Crunching the Numbers
Even as individuals grapple with the moral quandaries surrounding AI, many corporations have made their decisions. For them, the ROI speaks for itself.
Looking at Amazon, we can see that the significant shift towards automation has produced tangible and measurable increases in efficiency. If that is truly possible, then the questions of morality seem academic and nebulous.
“Academic and nebulous” doesn’t mean unimportant, however. The economy depends on people having jobs, and some of those jobs will inevitably be replaced by AI. Businesses have to consider the human cost of their decisions as well as the potential for growth. The economic cost of adopting AI is as much dependent on the changing landscape of the job market as it is on streamlining operations.
The shift will not be simple; organizations must keep employees’ welfare in mind as they adopt this technology.

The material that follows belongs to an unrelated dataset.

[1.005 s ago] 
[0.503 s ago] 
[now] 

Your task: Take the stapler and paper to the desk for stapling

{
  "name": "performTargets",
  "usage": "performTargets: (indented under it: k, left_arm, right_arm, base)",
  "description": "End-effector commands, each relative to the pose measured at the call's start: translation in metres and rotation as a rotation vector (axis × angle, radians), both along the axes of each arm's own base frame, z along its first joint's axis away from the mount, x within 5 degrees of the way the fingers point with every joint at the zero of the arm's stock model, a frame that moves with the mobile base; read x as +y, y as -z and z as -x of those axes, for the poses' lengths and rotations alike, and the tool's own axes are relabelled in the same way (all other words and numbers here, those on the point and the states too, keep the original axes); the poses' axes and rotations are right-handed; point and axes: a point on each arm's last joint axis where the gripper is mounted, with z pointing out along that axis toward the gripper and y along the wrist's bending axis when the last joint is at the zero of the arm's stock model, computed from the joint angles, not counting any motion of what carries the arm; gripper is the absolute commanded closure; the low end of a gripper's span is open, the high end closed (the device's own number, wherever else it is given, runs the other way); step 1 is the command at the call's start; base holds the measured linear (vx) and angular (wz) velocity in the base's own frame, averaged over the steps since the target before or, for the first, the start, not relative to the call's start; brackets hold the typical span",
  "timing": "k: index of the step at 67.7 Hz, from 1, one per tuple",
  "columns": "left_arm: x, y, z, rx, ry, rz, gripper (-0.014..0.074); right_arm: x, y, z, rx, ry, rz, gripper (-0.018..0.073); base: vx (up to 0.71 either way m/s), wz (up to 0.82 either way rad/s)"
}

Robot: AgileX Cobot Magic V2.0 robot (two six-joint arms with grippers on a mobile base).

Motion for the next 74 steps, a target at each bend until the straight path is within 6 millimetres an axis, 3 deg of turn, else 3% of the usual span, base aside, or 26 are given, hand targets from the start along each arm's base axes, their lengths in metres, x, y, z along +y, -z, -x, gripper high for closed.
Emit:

Designing Around the Hesitation
We have established why AI is worth adopting; we have also shown why people might not want to. However, the technology is barreling ahead, and no matter what side of the issue you fall on, you’re likely to get swept up in it.
With the choice of whether to adopt likely taken out of our hands by the obvious benefits, the question turns to how. How best can we bridge the gap between the people who want to integrate AI and those who are hesitant? The solution can be found in emerging design philosophies that keep the ethical and moral implications in mind while tailoring technology to what people actually need. Some options that attempt to address this include:
- Human-Centric AI Design (HCAI)
- Explainable AI (XAI)
- Ethical AI Frameworks
- Adaptive/Responsive AI
- Participatory Design
- Augmented Intelligence
- Trustworthy AI
Questions Inevitably Remain
Though we have a moral imperative to adopt AI, the debate is not over. The benefits are clear and measurable, but the costs are also worth considering. Biases in AI training, the environmental impact of LLMs, and the inevitable changes to the job market are just a few of the considerations that must be made to take advantage of AI ethically. However, we can be morally excited about the opportunities available if we approach AI adoption optimistically and cautiously.
Patience, consideration, strict frameworks and governance, and education are the keys to safely and responsibly utilizing AI’s enormous potential.